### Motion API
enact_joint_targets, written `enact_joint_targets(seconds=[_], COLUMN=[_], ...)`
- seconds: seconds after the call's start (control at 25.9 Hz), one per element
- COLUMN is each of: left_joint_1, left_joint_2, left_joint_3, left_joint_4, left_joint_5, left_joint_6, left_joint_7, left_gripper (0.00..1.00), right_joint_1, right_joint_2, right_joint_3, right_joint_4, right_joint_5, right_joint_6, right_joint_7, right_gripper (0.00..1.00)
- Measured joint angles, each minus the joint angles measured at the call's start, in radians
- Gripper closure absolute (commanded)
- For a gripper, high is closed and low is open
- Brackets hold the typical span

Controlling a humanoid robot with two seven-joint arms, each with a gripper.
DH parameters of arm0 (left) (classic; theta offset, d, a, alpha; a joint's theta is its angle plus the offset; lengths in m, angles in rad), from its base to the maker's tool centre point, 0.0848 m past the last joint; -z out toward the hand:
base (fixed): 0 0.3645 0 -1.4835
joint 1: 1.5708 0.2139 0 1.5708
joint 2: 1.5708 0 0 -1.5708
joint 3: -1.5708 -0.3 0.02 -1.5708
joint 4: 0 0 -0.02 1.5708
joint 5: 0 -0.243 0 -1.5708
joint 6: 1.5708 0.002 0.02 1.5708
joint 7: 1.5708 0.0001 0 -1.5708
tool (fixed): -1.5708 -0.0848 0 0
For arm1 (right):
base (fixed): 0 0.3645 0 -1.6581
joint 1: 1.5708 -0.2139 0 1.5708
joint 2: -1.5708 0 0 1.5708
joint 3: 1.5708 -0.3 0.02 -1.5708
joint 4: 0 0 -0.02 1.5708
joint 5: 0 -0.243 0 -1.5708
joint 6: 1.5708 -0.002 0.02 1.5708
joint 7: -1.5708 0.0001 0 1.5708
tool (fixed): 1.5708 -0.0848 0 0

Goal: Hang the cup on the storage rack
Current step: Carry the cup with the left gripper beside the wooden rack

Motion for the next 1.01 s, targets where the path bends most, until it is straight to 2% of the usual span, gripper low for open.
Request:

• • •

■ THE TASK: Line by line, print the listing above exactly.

■ RESPONSE TO THIS TASK:
### Motion API
enact_joint_targets, written `enact_joint_targets(seconds=[_], COLUMN=[_], ...)`
- seconds: seconds after the call's start (control at 25.9 Hz), one per element
- COLUMN is each of: left_joint_1, left_joint_2, left_joint_3, left_joint_4, left_joint_5, left_joint_6, left_joint_7, left_gripper (0.00..1.00), right_joint_1, right_joint_2, right_joint_3, right_joint_4, right_joint_5, right_joint_6, right_joint_7, right_gripper (0.00..1.00)
- Measured joint angles, each minus the joint angles measured at the call's start, in radians
- Gripper closure absolute (commanded)
- For a gripper, high is closed and low is open
- Brackets hold the typical span

Controlling a humanoid robot with two seven-joint arms, each with a gripper.
DH parameters of arm0 (left) (classic; theta offset, d, a, alpha; a joint's theta is its angle plus the offset; lengths in m, angles in rad), from its base to the maker's tool centre point, 0.0848 m past the last joint; -z out toward the hand:
base (fixed): 0 0.3645 0 -1.4835
joint 1: 1.5708 0.2139 0 1.5708
joint 2: 1.5708 0 0 -1.5708
joint 3: -1.5708 -0.3 0.02 -1.5708
joint 4: 0 0 -0.02 1.5708
joint 5: 0 -0.243 0 -1.5708
joint 6: 1.5708 0.002 0.02 1.5708
joint 7: 1.5708 0.0001 0 -1.5708
tool (fixed): -1.5708 -0.0848 0 0
For arm1 (right):
base (fixed): 0 0.3645 0 -1.6581
joint 1: 1.5708 -0.2139 0 1.5708
joint 2: -1.5708 0 0 1.5708
joint 3: 1.5708 -0.3 0.02 -1.5708
joint 4: 0 0 -0.02 1.5708
joint 5: 0 -0.243 0 -1.5708
joint 6: 1.5708 -0.002 0.02 1.5708
joint 7: -1.5708 0.0001 0 1.5708
tool (fixed): 1.5708 -0.0848 0 0

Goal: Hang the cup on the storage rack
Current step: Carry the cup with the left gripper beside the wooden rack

Motion for the next 1.01 s, targets where the path bends most, until it is straight to 2% of the usual span, gripper low for open.
Request:

Nothing else goes with this output.